▼▼▼
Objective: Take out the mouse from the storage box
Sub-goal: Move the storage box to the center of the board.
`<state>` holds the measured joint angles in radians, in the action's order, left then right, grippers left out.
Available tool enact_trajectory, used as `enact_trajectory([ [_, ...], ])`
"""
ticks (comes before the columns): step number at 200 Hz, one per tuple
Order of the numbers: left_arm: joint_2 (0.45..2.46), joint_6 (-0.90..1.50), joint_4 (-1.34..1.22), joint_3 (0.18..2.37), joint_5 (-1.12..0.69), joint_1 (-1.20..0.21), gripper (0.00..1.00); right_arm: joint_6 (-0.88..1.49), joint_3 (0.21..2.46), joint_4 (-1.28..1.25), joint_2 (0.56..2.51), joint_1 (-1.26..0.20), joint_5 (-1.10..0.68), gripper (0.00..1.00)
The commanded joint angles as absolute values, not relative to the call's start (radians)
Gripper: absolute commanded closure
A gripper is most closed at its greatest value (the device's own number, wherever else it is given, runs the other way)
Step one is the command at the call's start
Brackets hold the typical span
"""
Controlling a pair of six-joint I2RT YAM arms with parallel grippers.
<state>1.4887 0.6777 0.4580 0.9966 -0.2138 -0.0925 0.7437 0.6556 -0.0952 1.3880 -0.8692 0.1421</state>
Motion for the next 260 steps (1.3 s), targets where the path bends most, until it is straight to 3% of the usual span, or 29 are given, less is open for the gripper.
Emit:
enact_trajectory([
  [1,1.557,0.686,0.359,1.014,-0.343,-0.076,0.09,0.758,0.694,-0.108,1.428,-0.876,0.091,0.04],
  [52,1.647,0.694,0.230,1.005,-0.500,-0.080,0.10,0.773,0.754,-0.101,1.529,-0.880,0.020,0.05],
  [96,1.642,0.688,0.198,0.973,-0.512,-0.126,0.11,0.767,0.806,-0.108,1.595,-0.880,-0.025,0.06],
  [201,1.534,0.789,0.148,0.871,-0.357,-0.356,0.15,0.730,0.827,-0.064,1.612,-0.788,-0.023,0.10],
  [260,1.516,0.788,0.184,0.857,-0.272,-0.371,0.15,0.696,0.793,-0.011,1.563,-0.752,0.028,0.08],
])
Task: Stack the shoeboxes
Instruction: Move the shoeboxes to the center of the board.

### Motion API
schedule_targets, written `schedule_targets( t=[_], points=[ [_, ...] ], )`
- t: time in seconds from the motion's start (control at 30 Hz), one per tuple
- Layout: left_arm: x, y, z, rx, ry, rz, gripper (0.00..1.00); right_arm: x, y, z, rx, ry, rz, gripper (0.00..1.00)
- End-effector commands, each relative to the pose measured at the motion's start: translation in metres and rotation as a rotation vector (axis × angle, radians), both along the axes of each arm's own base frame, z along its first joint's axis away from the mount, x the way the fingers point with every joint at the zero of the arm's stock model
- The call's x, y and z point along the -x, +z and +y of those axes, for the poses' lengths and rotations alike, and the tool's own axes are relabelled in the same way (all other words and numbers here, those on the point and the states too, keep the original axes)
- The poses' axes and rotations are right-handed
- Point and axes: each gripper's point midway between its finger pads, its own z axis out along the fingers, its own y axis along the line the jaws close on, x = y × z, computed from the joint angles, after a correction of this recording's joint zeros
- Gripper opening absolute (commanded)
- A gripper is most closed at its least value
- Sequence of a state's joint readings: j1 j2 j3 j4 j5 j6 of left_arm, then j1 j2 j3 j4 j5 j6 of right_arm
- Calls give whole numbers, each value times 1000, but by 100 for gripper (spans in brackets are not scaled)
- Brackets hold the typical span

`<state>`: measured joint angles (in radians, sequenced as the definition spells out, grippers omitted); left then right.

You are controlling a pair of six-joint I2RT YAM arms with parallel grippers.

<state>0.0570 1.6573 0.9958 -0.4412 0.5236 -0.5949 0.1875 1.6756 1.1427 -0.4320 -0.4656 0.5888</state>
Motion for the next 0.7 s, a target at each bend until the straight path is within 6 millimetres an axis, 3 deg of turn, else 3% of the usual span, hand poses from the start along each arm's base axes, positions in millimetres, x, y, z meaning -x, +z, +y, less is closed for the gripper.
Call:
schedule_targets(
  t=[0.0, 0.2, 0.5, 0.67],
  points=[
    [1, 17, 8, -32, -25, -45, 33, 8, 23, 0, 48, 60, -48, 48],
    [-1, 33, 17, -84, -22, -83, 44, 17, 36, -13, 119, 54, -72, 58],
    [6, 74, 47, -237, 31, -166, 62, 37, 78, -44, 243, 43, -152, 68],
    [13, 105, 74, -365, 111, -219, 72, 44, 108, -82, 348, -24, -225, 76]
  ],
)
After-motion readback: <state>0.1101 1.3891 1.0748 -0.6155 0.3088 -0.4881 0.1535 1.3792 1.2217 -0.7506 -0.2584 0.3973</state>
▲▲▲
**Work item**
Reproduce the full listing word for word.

**Written answer**
Objective: Take out the mouse from the storage box
Sub-goal: Move the storage box to the center of the board.
`<state>` holds the measured joint angles in radians, in the action's order, left then right, grippers left out.
Available tool enact_trajectory, used as `enact_trajectory([ [_, ...], ])`
"""
ticks (comes before the columns): step number at 200 Hz, one per tuple
Order of the numbers: left_arm: joint_2 (0.45..2.46), joint_6 (-0.90..1.50), joint_4 (-1.34..1.22), joint_3 (0.18..2.37), joint_5 (-1.12..0.69), joint_1 (-1.20..0.21), gripper (0.00..1.00); right_arm: joint_6 (-0.88..1.49), joint_3 (0.21..2.46), joint_4 (-1.28..1.25), joint_2 (0.56..2.51), joint_1 (-1.26..0.20), joint_5 (-1.10..0.68), gripper (0.00..1.00)
The commanded joint angles as absolute values, not relative to the call's start (radians)
Gripper: absolute commanded closure
A gripper is most closed at its greatest value (the device's own number, wherever else it is given, runs the other way)
Step one is the command at the call's start
Brackets hold the typical span
"""
Controlling a pair of six-joint I2RT YAM arms with parallel grippers.
<state>1.4887 0.6777 0.4580 0.9966 -0.2138 -0.0925 0.7437 0.6556 -0.0952 1.3880 -0.8692 0.1421</state>
Motion for the next 260 steps (1.3 s), targets where the path bends most, until it is straight to 3% of the usual span, or 29 are given, less is open for the gripper.
Emit:
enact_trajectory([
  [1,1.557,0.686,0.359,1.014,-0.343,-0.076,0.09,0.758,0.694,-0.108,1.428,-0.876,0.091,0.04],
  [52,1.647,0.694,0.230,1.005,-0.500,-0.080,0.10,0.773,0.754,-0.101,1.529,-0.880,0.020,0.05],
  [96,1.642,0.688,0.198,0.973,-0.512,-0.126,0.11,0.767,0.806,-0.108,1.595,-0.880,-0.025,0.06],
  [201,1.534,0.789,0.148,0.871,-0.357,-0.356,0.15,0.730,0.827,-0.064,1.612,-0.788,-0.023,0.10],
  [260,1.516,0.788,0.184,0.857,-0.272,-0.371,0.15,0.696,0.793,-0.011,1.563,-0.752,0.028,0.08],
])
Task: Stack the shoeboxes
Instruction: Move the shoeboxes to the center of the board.

### Motion API
schedule_targets, written `schedule_targets( t=[_], points=[ [_, ...] ], )`
- t: time in seconds from the motion's start (control at 30 Hz), one per tuple
- Layout: left_arm: x, y, z, rx, ry, rz, gripper (0.00..1.00); right_arm: x, y, z, rx, ry, rz, gripper (0.00..1.00)
- End-effector commands, each relative to the pose measured at the motion's start: translation in metres and rotation as a rotation vector (axis × angle, radians), both along the axes of each arm's own base frame, z along its first joint's axis away from the mount, x the way the fingers point with every joint at the zero of the arm's stock model
- The call's x, y and z point along the -x, +z and +y of those axes, for the poses' lengths and rotations alike, and the tool's own axes are relabelled in the same way (all other words and numbers here, those on the point and the states too, keep the original axes)
- The poses' axes and rotations are right-handed
- Point and axes: each gripper's point midway between its finger pads, its own z axis out along the fingers, its own y axis along the line the jaws close on, x = y × z, computed from the joint angles, after a correction of this recording's joint zeros
- Gripper opening absolute (commanded)
- A gripper is most closed at its least value
- Sequence of a state's joint readings: j1 j2 j3 j4 j5 j6 of left_arm, then j1 j2 j3 j4 j5 j6 of right_arm
- Calls give whole numbers, each value times 1000, but by 100 for gripper (spans in brackets are not scaled)
- Brackets hold the typical span

`<state>`: measured joint angles (in radians, sequenced as the definition spells out, grippers omitted); left then right.

You are controlling a pair of six-joint I2RT YAM arms with parallel grippers.

<state>0.0570 1.6573 0.9958 -0.4412 0.5236 -0.5949 0.1875 1.6756 1.1427 -0.4320 -0.4656 0.5888</state>
Motion for the next 0.7 s, a target at each bend until the straight path is within 6 millimetres an axis, 3 deg of turn, else 3% of the usual span, hand poses from the start along each arm's base axes, positions in millimetres, x, y, z meaning -x, +z, +y, less is closed for the gripper.
Call:
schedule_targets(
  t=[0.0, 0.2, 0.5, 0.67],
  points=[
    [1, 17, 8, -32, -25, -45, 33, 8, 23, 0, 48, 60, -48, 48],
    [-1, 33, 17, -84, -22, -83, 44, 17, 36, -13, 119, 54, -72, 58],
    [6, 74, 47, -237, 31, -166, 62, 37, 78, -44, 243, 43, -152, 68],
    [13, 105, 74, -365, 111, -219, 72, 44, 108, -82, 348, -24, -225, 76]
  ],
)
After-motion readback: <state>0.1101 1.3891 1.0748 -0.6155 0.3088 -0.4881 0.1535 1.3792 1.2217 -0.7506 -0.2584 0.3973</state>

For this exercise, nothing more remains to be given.